- Problem requirements -
Once the pictures are set aside, repeat all of the data below exactly.
━━━━━━━━━━
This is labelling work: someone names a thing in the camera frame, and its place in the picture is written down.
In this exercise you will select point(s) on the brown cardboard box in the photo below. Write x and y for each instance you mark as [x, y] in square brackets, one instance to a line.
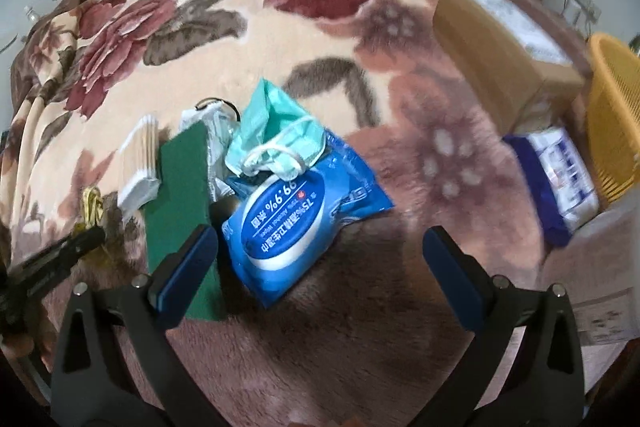
[480, 52]

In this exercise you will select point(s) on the clear plastic bottle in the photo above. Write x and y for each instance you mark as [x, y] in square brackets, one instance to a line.
[31, 15]

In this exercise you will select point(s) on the teal face mask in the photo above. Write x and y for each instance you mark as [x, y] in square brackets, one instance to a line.
[270, 117]

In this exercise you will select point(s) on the clear plastic packet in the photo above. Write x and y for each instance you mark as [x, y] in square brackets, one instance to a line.
[217, 132]

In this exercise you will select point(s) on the yellow plastic basket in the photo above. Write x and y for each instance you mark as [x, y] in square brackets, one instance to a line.
[612, 122]

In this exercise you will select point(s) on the blue white tissue packet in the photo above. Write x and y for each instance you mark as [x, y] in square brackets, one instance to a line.
[565, 177]

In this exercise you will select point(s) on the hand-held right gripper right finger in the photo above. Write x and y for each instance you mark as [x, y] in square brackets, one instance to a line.
[442, 259]

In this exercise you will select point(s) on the cotton swabs pack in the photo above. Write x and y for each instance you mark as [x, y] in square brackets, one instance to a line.
[140, 152]

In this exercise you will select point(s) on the green scouring pad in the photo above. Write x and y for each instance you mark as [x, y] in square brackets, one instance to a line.
[185, 187]

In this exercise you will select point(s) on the blue wet wipes pack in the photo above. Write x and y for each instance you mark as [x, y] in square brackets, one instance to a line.
[280, 227]

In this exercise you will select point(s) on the floral fleece blanket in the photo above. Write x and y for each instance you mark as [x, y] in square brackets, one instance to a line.
[200, 57]

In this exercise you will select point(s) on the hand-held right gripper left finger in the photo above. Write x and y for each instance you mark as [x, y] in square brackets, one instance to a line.
[190, 267]

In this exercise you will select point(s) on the yellow rubber bands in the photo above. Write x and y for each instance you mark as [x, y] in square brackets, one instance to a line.
[92, 207]

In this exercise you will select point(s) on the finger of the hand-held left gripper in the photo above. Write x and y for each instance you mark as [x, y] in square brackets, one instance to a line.
[60, 252]
━━━━━━━━━━
- Solution to this exercise -
This is labelling work: someone names a thing in the camera frame, and its place in the picture is written down.
In this exercise you will select point(s) on the brown cardboard box in the photo below. Write x and y for each instance you mark as [x, y] in square brackets, one instance to a line.
[480, 52]

In this exercise you will select point(s) on the clear plastic bottle in the photo above. Write x and y for each instance you mark as [x, y] in square brackets, one instance to a line.
[31, 15]

In this exercise you will select point(s) on the teal face mask in the photo above. Write x and y for each instance you mark as [x, y] in square brackets, one instance to a line.
[270, 117]

In this exercise you will select point(s) on the clear plastic packet in the photo above. Write x and y for each instance you mark as [x, y] in square brackets, one instance to a line.
[217, 132]

In this exercise you will select point(s) on the yellow plastic basket in the photo above. Write x and y for each instance you mark as [x, y] in square brackets, one instance to a line.
[612, 122]

In this exercise you will select point(s) on the blue white tissue packet in the photo above. Write x and y for each instance you mark as [x, y] in square brackets, one instance to a line.
[565, 177]

In this exercise you will select point(s) on the hand-held right gripper right finger in the photo above. Write x and y for each instance you mark as [x, y] in square brackets, one instance to a line.
[442, 259]

In this exercise you will select point(s) on the cotton swabs pack in the photo above. Write x and y for each instance you mark as [x, y] in square brackets, one instance to a line.
[140, 152]

In this exercise you will select point(s) on the green scouring pad in the photo above. Write x and y for each instance you mark as [x, y] in square brackets, one instance to a line.
[185, 187]

In this exercise you will select point(s) on the blue wet wipes pack in the photo above. Write x and y for each instance you mark as [x, y] in square brackets, one instance to a line.
[280, 227]

In this exercise you will select point(s) on the floral fleece blanket in the photo above. Write x and y for each instance you mark as [x, y] in square brackets, one instance to a line.
[200, 57]

In this exercise you will select point(s) on the hand-held right gripper left finger in the photo above. Write x and y for each instance you mark as [x, y] in square brackets, one instance to a line.
[190, 267]

In this exercise you will select point(s) on the yellow rubber bands in the photo above. Write x and y for each instance you mark as [x, y] in square brackets, one instance to a line.
[92, 207]

In this exercise you will select point(s) on the finger of the hand-held left gripper in the photo above. Write x and y for each instance you mark as [x, y] in square brackets, one instance to a line.
[60, 252]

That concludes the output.